Skip the pictures, and retype the data below in full, exactly.
--- START ---
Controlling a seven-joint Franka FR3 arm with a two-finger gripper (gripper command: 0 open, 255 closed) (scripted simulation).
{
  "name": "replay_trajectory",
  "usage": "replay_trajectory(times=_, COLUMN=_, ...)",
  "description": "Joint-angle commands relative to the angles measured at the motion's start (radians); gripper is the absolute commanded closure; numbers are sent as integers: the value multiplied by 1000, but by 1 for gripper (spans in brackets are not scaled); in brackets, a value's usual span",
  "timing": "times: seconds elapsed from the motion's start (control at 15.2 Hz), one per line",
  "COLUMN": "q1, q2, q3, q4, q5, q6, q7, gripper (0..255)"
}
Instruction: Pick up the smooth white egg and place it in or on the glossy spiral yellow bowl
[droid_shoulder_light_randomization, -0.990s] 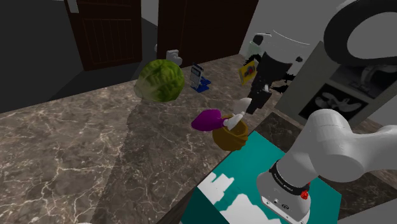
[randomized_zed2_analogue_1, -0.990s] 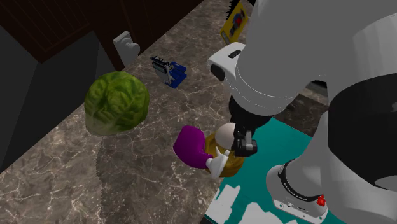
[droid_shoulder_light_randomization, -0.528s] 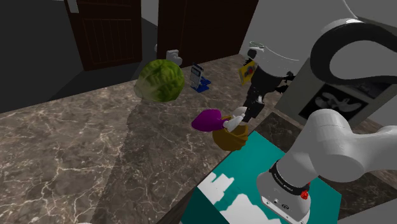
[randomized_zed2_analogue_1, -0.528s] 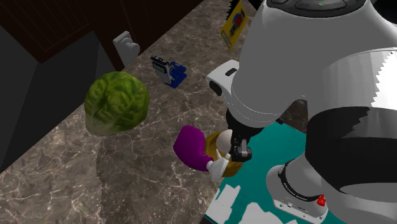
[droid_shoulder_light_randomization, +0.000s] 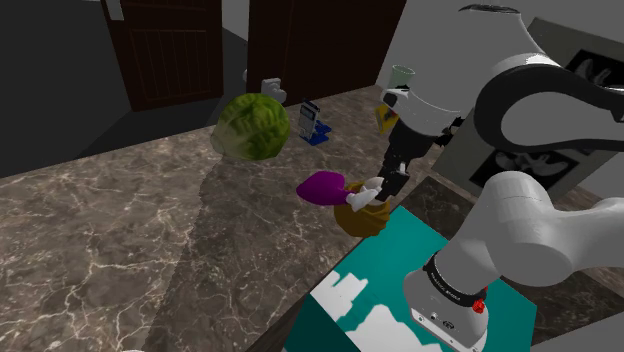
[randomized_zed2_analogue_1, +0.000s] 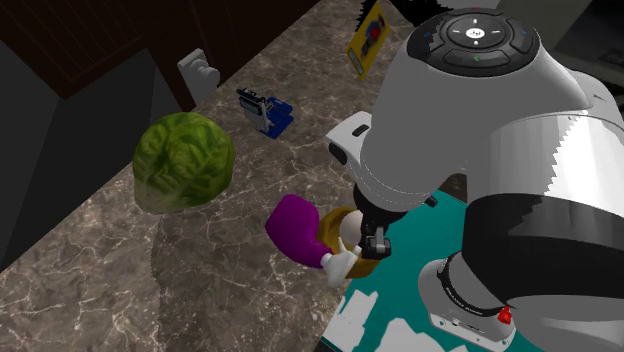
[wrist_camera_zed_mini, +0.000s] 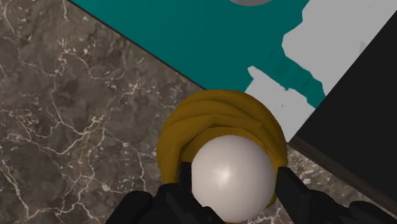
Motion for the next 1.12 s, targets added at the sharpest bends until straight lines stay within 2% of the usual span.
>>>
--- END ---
**Output for this exercise:**
Controlling a seven-joint Franka FR3 arm with a two-finger gripper (gripper command: 0 open, 255 closed) (scripted simulation).
{
  "name": "replay_trajectory",
  "usage": "replay_trajectory(times=_, COLUMN=_, ...)",
  "description": "Joint-angle commands relative to the angles measured at the motion's start (radians); gripper is the absolute commanded closure; numbers are sent as integers: the value multiplied by 1000, but by 1 for gripper (spans in brackets are not scaled); in brackets, a value's usual span",
  "timing": "times: seconds elapsed from the motion's start (control at 15.2 Hz), one per line",
  "COLUMN": "q1, q2, q3, q4, q5, q6, q7, gripper (0..255)"
}
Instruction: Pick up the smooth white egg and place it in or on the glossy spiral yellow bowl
[droid_shoulder_light_randomization, -0.990s] 
[randomized_zed2_analogue_1, -0.990s] 
[droid_shoulder_light_randomization, -0.528s] 
[randomized_zed2_analogue_1, -0.528s] 
[droid_shoulder_light_randomization, +0.000s] 
[randomized_zed2_analogue_1, +0.000s] 
[wrist_camera_zed_mini, +0.000s] 
Motion for the next 1.12 s, targets added at the sharpest bends until straight lines stay within 2% of the usual span.
>>>

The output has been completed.